Chi non ha mai fantasticato, almeno una volta, di infilarsi nei panni di un altro e scoprire come gira il mondo dall'altra parte? È questa la domanda che anima Tutta un'altra vita, film del 2019 che trasforma un colpo di fortuna in un'occasione per raccontare il desiderio, tutto italiano e tutto umano, di scappare dalla propria routine. Al centro c'è Gianni, tassista romano con moglie, figli e un'esistenza scandita da orari e abitudini, che sogna la lotteria come unica via di fuga da un quotidiano che sente troppo stretto. Quando una coppia facoltosa dimentica sul suo taxi le chiavi di una villa da sogno, prima di partire per le Maldive, Gianni si trova davanti a una tentazione irresistibile: perché non provare, per una settimana soltanto, a vivere la vita di un altro?

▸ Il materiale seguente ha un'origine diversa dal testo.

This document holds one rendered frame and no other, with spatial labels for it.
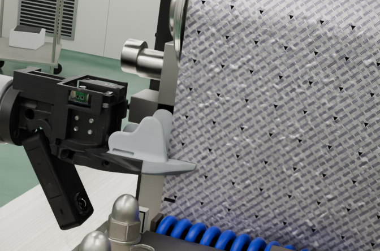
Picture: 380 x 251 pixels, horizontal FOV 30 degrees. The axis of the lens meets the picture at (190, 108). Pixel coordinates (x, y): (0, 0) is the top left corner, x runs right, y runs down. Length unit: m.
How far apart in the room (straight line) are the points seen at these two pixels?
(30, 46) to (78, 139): 5.00
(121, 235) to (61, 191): 0.12
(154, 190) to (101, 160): 0.14
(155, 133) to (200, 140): 0.05
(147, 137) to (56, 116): 0.10
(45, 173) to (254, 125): 0.24
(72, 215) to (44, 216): 0.28
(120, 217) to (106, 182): 0.53
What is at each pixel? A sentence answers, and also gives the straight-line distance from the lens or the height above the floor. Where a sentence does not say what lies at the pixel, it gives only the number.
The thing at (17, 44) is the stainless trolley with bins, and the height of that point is 0.29.
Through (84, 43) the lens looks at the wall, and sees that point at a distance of 6.93.
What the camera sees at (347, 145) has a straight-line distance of 0.70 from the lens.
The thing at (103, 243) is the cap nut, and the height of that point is 1.07.
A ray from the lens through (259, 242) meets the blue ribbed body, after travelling 0.72.
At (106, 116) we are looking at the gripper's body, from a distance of 0.73.
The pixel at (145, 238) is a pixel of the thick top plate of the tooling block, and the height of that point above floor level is 1.03.
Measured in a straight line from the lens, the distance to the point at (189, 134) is 0.73.
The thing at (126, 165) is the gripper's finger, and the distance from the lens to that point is 0.73.
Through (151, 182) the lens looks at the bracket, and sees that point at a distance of 0.85.
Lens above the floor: 1.33
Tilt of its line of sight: 14 degrees down
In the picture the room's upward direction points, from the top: 8 degrees clockwise
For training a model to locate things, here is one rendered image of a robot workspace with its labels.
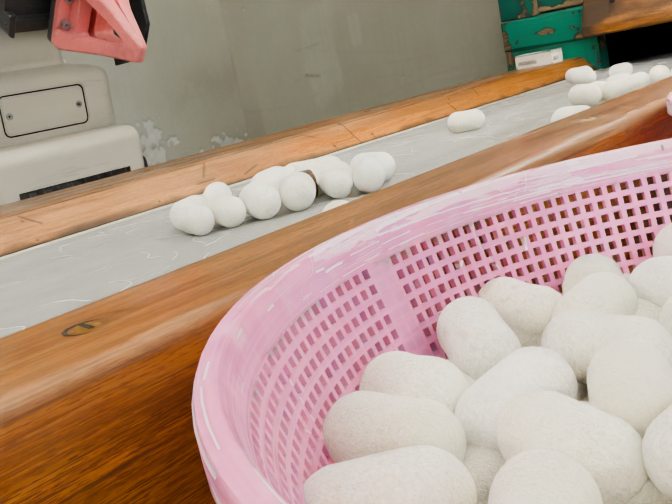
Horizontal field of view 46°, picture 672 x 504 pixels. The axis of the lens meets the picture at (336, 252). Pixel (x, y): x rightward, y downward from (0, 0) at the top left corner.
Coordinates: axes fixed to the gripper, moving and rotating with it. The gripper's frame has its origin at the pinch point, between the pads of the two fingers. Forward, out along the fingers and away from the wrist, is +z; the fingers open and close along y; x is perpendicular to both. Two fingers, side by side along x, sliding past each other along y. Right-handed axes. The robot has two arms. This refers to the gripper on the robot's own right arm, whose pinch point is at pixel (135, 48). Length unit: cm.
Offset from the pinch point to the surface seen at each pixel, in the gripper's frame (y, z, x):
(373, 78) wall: 172, -82, 83
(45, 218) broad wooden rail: -8.7, 4.3, 9.9
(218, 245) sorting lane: -10.2, 20.7, -2.1
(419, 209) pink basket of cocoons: -16.2, 32.3, -15.8
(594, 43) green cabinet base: 84, 4, 8
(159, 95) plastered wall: 139, -141, 122
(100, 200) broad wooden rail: -4.0, 4.1, 9.9
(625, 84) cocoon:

Da qui parte una commedia che gioca con il tema del doppio e della reinvenzione di sé, mescolando leggerezza e una vena più malinconica sul senso di inadeguatezza che spesso accompagna le vite ordinarie. Gianni si cala nei panni del padrone di casa, assapora un lusso mai provato e, soprattutto, incontra Lola, ragazza che lo guarda come un vincente e che riaccende in lui entusiasmi sopiti. È un innamoramento che nasce da un equivoco, e proprio per questo carico di tensione: quanto può durare un'illusione così perfetta prima che la realtà bussi alla porta?

Il film parla a chi ama le commedie italiane con un cuore agrodolce, capaci di far sorridere ma anche di interrogarsi su cosa significhi davvero essere felici. Una storia leggera nella forma ma con qualcosa da dire su desideri, identità e sul prezzo delle scelte, perfetta per una serata in cui si cerca intrattenimento senza rinunciare a un pizzico di riflessione.